Nota editorial
Nota editorial
La creación de Andante parte de la constatación de que el ritmo aparece en muchas conversaciones sobre arte, el lenguaje y el pensamiento. En estas y otras disciplinas nos estamos preguntarnos, nuevamente, por el ritmo. Sin embargo, el término sigue siendo incierto.
Con frecuencia se entiende como una sucesión regular de tiempos fuertes y débiles, una organización aritmética del tiempo. Esa definición, conocida y útil en ciertos contextos, resulta limitada para pensar muchos de los fenómenos que hoy nos preocupan.
Desde hace tiempo se ha propuesto otra vía. Siguiendo la reflexión de Émile Benveniste, el término griego rhuthmos puede entenderse como la forma asumida por aquello que está en movimiento. Designa una disposición o, más bien, una manera de fluir. El ritmo aparece entonces como una forma de organizar el movimiento en el tiempo.
Bajo esta perspectiva, además de pertenecer a la métrica y a la música, el ritmo puede percibirse en los cuerpos, en los gestos, en la respiración, en la disposición de una página o en la manera en que un pensamiento se desarrolla. No depende de repeticiones exactas, aunque tenga repeticiones. Como observó Susanne Langer, el ritmo puede surgir del modo en que un gesto prepara al siguiente.
En el campo del lenguaje, esta cuestión resulta especialmente visible. Diversos poetas han señalado que el ritmo no puede reducirse al conteo de sílabas ni a la distribución de acentos. La poeta Tamara Kamenszain insistió en que el poema no se define tan solo por lo que dice, sino por cómo se produce o se mueve en la lengua. Para Henri Meschonnic, el ritmo es precisamente esa organización del movimiento de la palabra en el discurso, una forma particular en que el lenguaje produce sentido.
Ahora bien, el ritmo también atraviesa la vida social.
En Ritmoanálisis, Henri Lefebvre escribió que, para captar un ritmo, es necesario dejarse llevar por él. Los ritmos nos atraviesan en la vida cotidiana: en la manera en que caminamos por una calle, esperamos en una esquina o compartimos un espacio con otros.
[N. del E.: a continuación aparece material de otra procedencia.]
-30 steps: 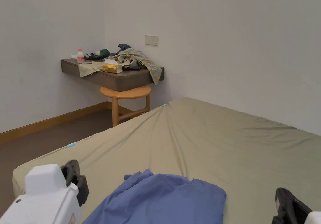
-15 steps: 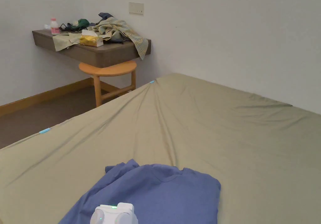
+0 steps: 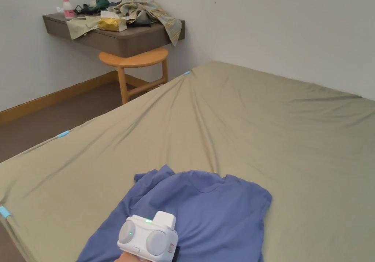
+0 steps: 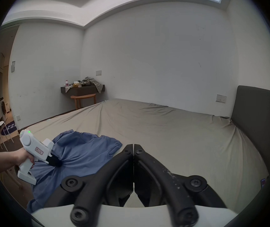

Los territorios están hechos también de ritmos. Los barrios, las plazas, los mercados o las estaciones son configuraciones espaciales, pero también tramas de acontecimientos que se repiten, se interrumpen o se superponen. Los pasos de alguien que cruza una calle, la apertura de una ventana, el paso de un autobús o el silencio de una madrugada forman ritmos que configuran la experiencia de un lugar.
El compositor e investigador R. Murray Schafer habló de paisajes sonoros de alta y baja fidelidad para describir entornos donde los acontecimientos pueden percibirse claramente o quedan ocultos por una masa indistinta de ruido. Si ampliamos esta idea más allá del sonido, podemos pensar también en entornos rítmicos donde los eventos del mundo pueden seguirse en su duración y relación con otros, o donde la saturación vuelve casi imposible esa percepción.
Los ritmos, sin embargo, no surgen únicamente de manera espontánea. También pueden organizarse e imponerse. Los horarios escolares, los tiempos del trabajo, los ciclos del tránsito o de la comunicación distribuyen los movimientos de los cuerpos en la vida colectiva.
Pensar el ritmo es también pensar las condiciones sensibles de la vida común.
A pesar de la importancia de estas cuestiones, las reflexiones sobre el ritmo siguen apareciendo dispersas.
Andante nace en este espacio de lo disperso.
Andante quiere abrir un espacio donde distintas aproximaciones puedan encontrarse: ensayos, anotaciones, experimentos de escritura, exploraciones visuales, observaciones sobre el movimiento del lenguaje, del arte y de los territorios que habitamos.
Nos interesa el ritmo como problema poético, pero también como experiencia social y espacial.
Cada número reunirá textos, fragmentos y propuestas que exploren lo que podríamos llamar poéticas del ritmo. No para establecer una definición definitiva, sino para observar cómo el ritmo aparece y se transforma en distintas prácticas.
La invitación está abierta.
Si el ritmo es una forma del movimiento, tal vez la mejor manera de pensarlo sea ponerlo en marcha.
Andante quiere ser, simplemente, un lugar para hacerlo.